— Exercise objective —
Among the entries that follow, the required portion opens with the line containing "Rules: place one or more points on the black white" and closes with the line containing "Rules: place one or more points on the right aluminium". Give that portion again exactly, and nothing else.

Items listed in a dataset:
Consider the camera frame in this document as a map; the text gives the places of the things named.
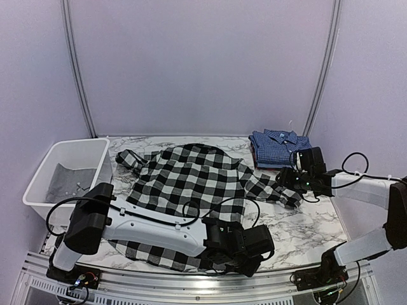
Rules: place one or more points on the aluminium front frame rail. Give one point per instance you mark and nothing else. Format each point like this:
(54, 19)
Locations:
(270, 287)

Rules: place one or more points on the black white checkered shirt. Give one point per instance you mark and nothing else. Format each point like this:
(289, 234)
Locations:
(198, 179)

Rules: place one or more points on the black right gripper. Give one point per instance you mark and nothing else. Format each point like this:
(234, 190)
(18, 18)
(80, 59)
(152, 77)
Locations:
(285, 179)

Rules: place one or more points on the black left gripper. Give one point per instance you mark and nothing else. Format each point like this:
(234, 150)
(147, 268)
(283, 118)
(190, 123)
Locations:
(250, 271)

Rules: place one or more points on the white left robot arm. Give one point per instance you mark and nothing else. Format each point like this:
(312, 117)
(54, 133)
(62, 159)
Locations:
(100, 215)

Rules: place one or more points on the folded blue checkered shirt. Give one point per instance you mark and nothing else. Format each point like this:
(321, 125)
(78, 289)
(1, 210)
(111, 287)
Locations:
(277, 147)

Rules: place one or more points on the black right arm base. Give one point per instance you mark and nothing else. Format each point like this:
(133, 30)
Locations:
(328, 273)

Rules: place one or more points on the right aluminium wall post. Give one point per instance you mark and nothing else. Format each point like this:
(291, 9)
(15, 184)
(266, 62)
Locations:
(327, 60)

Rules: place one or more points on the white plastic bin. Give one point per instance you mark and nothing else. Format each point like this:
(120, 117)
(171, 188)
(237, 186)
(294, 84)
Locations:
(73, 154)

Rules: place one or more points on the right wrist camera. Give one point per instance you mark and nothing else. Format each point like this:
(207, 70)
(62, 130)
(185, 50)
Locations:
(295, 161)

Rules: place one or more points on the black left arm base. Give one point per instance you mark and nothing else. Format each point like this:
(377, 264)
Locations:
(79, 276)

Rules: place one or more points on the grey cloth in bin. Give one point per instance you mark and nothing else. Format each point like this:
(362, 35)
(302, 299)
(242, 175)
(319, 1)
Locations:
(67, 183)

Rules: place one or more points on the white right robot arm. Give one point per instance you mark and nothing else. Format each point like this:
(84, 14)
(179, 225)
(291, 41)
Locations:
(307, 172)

...

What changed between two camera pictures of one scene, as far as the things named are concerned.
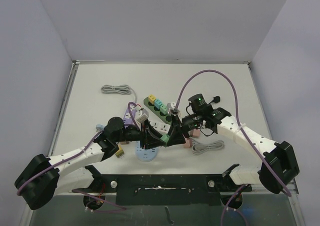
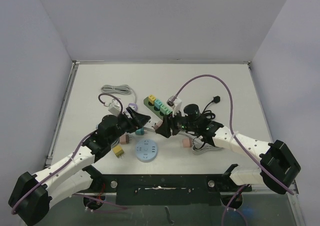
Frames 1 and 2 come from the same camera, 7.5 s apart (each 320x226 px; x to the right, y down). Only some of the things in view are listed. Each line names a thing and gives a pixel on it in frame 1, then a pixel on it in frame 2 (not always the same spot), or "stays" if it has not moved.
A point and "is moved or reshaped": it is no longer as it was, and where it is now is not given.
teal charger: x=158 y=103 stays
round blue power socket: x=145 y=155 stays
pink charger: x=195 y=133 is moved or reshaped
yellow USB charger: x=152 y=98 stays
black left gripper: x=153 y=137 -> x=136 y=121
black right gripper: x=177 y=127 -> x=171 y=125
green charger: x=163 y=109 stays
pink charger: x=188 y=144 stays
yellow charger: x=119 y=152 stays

— Exercise answer —
Rules: place one or more points on the black white checkered shirt. Give one point per instance you mark and nothing else. Format each point like this:
(289, 234)
Locations:
(198, 179)

Rules: place one or more points on the black right gripper. Give one point per instance you mark and nothing else. Format each point like this:
(234, 190)
(18, 18)
(80, 59)
(152, 77)
Locations:
(285, 179)

Rules: place one or more points on the black left gripper. Give one point per instance you mark and nothing else. Format each point like this:
(234, 150)
(147, 268)
(283, 118)
(190, 123)
Locations:
(250, 271)

Rules: place one or more points on the white left robot arm. Give one point per instance you mark and nothing else. Format each point like this:
(312, 117)
(54, 133)
(62, 159)
Locations:
(100, 215)

Rules: place one or more points on the folded blue checkered shirt. Give one point per instance you mark and nothing else. Format each point like this:
(321, 125)
(78, 289)
(1, 210)
(111, 287)
Locations:
(277, 147)

Rules: place one or more points on the black right arm base. Give one point per instance you mark and nothing else. Format each point like this:
(133, 30)
Locations:
(328, 273)

Rules: place one or more points on the right aluminium wall post. Give one point per instance you mark and nothing else. Format each point like this:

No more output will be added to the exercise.